- **Requirement**:
Find the string "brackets" in the entries and copy each line that has it.

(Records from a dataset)
──────────────────────────────

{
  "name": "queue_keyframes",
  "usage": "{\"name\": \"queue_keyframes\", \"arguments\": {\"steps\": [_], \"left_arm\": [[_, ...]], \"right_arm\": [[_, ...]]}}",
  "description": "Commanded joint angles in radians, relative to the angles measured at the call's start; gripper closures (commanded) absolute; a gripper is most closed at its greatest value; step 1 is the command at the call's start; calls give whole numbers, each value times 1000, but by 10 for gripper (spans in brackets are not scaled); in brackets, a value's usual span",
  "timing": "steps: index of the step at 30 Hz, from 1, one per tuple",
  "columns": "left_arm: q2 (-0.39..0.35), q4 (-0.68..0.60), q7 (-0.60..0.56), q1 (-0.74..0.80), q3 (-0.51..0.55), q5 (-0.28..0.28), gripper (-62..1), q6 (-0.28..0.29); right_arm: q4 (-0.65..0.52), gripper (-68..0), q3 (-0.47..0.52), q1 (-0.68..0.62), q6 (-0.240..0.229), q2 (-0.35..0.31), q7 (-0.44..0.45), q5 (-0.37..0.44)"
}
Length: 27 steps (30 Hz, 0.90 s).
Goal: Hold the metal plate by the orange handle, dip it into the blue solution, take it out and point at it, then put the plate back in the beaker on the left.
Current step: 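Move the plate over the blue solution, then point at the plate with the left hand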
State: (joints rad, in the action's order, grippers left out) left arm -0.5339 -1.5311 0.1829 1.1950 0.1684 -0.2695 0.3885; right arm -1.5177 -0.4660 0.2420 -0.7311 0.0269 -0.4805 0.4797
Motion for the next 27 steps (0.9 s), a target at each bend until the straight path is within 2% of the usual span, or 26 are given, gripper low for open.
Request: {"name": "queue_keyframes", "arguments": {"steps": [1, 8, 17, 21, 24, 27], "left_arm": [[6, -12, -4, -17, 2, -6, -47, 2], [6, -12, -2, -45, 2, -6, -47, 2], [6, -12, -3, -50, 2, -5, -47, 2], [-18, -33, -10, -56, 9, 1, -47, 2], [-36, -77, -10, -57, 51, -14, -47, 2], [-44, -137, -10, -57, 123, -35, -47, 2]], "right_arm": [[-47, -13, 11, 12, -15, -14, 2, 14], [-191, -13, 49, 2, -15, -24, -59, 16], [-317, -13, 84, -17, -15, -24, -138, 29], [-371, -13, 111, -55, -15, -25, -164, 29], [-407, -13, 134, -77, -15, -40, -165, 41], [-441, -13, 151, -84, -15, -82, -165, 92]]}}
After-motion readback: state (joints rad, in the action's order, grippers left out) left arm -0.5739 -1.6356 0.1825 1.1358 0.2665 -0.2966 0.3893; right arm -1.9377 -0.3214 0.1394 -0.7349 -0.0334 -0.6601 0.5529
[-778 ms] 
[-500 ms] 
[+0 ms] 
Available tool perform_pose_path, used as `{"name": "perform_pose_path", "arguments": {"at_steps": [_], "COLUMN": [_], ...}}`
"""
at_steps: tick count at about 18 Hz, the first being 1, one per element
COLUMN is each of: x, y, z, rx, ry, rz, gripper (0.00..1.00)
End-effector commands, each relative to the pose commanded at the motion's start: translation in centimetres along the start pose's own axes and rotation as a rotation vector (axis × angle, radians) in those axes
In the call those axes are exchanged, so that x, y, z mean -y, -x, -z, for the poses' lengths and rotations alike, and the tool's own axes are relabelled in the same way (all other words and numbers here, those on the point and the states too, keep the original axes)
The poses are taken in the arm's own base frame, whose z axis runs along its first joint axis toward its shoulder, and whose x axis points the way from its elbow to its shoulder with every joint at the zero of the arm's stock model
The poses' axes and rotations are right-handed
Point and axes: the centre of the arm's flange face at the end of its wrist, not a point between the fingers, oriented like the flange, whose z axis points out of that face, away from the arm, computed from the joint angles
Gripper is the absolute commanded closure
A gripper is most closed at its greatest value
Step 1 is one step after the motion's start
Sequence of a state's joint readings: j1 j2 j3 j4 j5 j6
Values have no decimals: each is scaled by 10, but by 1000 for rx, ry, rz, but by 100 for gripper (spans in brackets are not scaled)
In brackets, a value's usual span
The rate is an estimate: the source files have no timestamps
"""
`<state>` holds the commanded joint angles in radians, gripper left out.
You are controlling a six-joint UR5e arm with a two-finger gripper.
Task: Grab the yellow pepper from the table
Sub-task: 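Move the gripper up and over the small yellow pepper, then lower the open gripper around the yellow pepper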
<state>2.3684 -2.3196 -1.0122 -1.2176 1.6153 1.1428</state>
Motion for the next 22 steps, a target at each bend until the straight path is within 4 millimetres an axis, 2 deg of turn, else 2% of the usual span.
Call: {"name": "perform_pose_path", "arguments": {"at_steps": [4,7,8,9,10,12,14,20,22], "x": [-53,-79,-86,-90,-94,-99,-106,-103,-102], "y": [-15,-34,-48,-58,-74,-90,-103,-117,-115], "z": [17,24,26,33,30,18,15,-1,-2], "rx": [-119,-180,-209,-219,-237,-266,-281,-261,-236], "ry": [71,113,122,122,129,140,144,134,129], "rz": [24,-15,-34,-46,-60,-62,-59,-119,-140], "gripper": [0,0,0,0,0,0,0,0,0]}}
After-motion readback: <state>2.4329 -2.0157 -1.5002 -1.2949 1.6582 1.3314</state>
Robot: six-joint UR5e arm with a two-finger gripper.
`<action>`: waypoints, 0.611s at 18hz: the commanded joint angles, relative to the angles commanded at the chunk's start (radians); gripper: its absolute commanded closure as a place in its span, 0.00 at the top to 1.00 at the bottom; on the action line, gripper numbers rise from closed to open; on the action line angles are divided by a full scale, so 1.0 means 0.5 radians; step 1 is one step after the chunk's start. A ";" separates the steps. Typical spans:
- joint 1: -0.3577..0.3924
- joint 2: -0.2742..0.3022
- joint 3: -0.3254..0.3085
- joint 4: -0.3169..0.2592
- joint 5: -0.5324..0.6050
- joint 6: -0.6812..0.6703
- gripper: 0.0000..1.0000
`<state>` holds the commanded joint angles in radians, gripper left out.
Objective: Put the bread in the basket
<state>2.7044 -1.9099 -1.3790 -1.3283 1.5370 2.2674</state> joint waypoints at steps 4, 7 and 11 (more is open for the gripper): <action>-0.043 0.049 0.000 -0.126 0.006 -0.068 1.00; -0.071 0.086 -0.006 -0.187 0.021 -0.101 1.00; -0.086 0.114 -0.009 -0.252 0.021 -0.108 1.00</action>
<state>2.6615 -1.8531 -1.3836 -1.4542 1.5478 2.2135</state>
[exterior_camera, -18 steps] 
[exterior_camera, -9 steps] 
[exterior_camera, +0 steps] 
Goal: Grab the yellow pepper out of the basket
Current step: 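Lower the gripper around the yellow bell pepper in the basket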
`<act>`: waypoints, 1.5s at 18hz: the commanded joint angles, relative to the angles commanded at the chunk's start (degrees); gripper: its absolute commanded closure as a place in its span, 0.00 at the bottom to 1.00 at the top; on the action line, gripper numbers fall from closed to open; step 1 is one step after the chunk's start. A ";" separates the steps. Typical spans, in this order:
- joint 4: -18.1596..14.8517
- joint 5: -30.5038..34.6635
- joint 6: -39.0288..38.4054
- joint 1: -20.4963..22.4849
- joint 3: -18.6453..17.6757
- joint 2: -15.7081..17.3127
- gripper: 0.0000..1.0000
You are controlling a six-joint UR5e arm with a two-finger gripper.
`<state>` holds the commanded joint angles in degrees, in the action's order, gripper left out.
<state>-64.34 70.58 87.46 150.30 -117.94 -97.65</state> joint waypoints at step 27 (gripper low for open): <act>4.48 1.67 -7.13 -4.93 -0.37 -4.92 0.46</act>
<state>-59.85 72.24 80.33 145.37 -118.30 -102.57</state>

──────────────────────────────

- **Output of the exercise**:
  "description": "Commanded joint angles in radians, relative to the angles measured at the call's start; gripper closures (commanded) absolute; a gripper is most closed at its greatest value; step 1 is the command at the call's start; calls give whole numbers, each value times 1000, but by 10 for gripper (spans in brackets are not scaled); in brackets, a value's usual span",
Values have no decimals: each is scaled by 10, but by 1000 for rx, ry, rz, but by 100 for gripper (spans in brackets are not scaled)
In brackets, a value's usual span

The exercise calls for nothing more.